#### WHAT IS BEING ASKED:
The required output is the full listing below, reproduced word for word.
BEGIN DATA PROVIDED
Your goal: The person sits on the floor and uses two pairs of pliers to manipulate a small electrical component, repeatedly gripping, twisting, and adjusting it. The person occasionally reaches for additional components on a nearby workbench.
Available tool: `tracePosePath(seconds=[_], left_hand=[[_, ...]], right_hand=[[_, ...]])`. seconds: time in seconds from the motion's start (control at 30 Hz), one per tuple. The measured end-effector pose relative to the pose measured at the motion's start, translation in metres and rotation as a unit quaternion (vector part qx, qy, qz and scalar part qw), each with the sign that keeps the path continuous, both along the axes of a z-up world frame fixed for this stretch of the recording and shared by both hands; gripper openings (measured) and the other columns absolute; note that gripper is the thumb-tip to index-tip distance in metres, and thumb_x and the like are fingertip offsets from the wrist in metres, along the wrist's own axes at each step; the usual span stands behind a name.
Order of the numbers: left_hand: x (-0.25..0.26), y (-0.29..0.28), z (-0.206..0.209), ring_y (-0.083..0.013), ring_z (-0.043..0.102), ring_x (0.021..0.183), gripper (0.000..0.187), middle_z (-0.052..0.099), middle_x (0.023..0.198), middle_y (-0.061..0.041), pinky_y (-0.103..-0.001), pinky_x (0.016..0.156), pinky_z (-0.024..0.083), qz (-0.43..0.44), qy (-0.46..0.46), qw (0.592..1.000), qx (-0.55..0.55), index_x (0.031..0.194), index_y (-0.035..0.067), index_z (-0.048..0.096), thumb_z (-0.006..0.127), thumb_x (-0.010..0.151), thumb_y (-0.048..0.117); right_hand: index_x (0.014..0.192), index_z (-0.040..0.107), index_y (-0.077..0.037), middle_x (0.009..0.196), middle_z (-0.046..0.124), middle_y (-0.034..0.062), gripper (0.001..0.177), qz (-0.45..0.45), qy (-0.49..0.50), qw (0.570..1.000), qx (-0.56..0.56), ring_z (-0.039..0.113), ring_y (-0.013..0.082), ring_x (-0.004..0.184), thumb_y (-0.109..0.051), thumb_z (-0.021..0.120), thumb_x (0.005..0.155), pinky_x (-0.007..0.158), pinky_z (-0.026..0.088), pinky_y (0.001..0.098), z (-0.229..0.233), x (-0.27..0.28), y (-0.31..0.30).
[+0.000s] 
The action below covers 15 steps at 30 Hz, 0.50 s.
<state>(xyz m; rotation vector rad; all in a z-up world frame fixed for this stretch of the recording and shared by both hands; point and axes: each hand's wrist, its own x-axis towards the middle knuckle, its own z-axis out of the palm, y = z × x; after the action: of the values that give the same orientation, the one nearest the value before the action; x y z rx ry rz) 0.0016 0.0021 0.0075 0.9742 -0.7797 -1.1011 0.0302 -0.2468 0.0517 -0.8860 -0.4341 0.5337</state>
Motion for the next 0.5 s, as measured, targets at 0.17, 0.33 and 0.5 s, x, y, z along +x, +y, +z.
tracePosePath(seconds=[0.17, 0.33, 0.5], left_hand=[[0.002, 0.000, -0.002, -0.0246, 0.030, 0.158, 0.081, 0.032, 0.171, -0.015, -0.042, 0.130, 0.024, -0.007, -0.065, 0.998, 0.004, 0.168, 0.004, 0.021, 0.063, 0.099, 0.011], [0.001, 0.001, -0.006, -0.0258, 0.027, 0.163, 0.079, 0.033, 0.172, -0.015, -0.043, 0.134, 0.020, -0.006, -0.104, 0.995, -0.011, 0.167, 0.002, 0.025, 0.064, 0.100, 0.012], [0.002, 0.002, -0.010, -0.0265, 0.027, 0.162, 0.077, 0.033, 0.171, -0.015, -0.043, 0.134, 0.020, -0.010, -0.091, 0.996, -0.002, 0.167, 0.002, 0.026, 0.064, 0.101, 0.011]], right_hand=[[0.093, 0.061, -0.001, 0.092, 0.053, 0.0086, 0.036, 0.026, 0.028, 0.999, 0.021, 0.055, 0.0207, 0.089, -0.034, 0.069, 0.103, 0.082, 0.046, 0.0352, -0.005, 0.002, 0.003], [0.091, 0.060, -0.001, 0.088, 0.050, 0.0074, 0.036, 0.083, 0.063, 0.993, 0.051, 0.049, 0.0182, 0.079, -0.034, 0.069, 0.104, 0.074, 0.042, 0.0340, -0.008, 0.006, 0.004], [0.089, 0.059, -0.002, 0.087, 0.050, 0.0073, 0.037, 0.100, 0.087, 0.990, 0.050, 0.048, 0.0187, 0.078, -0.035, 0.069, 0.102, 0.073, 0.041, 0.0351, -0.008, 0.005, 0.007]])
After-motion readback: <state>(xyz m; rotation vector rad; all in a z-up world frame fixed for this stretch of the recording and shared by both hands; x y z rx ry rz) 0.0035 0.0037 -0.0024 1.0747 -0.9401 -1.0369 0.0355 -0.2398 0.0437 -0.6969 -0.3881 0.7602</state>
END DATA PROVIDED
#### RESPONSE BOX:
Your goal: The person sits on the floor and uses two pairs of pliers to manipulate a small electrical component, repeatedly gripping, twisting, and adjusting it. The person occasionally reaches for additional components on a nearby workbench.
Available tool: `tracePosePath(seconds=[_], left_hand=[[_, ...]], right_hand=[[_, ...]])`. seconds: time in seconds from the motion's start (control at 30 Hz), one per tuple. The measured end-effector pose relative to the pose measured at the motion's start, translation in metres and rotation as a unit quaternion (vector part qx, qy, qz and scalar part qw), each with the sign that keeps the path continuous, both along the axes of a z-up world frame fixed for this stretch of the recording and shared by both hands; gripper openings (measured) and the other columns absolute; note that gripper is the thumb-tip to index-tip distance in metres, and thumb_x and the like are fingertip offsets from the wrist in metres, along the wrist's own axes at each step; the usual span stands behind a name.
Order of the numbers: left_hand: x (-0.25..0.26), y (-0.29..0.28), z (-0.206..0.209), ring_y (-0.083..0.013), ring_z (-0.043..0.102), ring_x (0.021..0.183), gripper (0.000..0.187), middle_z (-0.052..0.099), middle_x (0.023..0.198), middle_y (-0.061..0.041), pinky_y (-0.103..-0.001), pinky_x (0.016..0.156), pinky_z (-0.024..0.083), qz (-0.43..0.44), qy (-0.46..0.46), qw (0.592..1.000), qx (-0.55..0.55), index_x (0.031..0.194), index_y (-0.035..0.067), index_z (-0.048..0.096), thumb_z (-0.006..0.127), thumb_x (-0.010..0.151), thumb_y (-0.048..0.117); right_hand: index_x (0.014..0.192), index_z (-0.040..0.107), index_y (-0.077..0.037), middle_x (0.009..0.196), middle_z (-0.046..0.124), middle_y (-0.034..0.062), gripper (0.001..0.177), qz (-0.45..0.45), qy (-0.49..0.50), qw (0.570..1.000), qx (-0.56..0.56), ring_z (-0.039..0.113), ring_y (-0.013..0.082), ring_x (-0.004..0.184), thumb_y (-0.109..0.051), thumb_z (-0.021..0.120), thumb_x (0.005..0.155), pinky_x (-0.007..0.158), pinky_z (-0.026..0.088), pinky_y (0.001..0.098), z (-0.229..0.233), x (-0.27..0.28), y (-0.31..0.30).
[+0.000s] 
The action below covers 15 steps at 30 Hz, 0.50 s.
<state>(xyz m; rotation vector rad; all in a z-up world frame fixed for this stretch of the recording and shared by both hands; point and axes: each hand's wrist, its own x-axis towards the middle knuckle, its own z-axis out of the palm, y = z × x; after the action: of the values that give the same orientation, the one nearest the value before the action; x y z rx ry rz) 0.0016 0.0021 0.0075 0.9742 -0.7797 -1.1011 0.0302 -0.2468 0.0517 -0.8860 -0.4341 0.5337</state>
Motion for the next 0.5 s, as measured, targets at 0.17, 0.33 and 0.5 s, x, y, z along +x, +y, +z.
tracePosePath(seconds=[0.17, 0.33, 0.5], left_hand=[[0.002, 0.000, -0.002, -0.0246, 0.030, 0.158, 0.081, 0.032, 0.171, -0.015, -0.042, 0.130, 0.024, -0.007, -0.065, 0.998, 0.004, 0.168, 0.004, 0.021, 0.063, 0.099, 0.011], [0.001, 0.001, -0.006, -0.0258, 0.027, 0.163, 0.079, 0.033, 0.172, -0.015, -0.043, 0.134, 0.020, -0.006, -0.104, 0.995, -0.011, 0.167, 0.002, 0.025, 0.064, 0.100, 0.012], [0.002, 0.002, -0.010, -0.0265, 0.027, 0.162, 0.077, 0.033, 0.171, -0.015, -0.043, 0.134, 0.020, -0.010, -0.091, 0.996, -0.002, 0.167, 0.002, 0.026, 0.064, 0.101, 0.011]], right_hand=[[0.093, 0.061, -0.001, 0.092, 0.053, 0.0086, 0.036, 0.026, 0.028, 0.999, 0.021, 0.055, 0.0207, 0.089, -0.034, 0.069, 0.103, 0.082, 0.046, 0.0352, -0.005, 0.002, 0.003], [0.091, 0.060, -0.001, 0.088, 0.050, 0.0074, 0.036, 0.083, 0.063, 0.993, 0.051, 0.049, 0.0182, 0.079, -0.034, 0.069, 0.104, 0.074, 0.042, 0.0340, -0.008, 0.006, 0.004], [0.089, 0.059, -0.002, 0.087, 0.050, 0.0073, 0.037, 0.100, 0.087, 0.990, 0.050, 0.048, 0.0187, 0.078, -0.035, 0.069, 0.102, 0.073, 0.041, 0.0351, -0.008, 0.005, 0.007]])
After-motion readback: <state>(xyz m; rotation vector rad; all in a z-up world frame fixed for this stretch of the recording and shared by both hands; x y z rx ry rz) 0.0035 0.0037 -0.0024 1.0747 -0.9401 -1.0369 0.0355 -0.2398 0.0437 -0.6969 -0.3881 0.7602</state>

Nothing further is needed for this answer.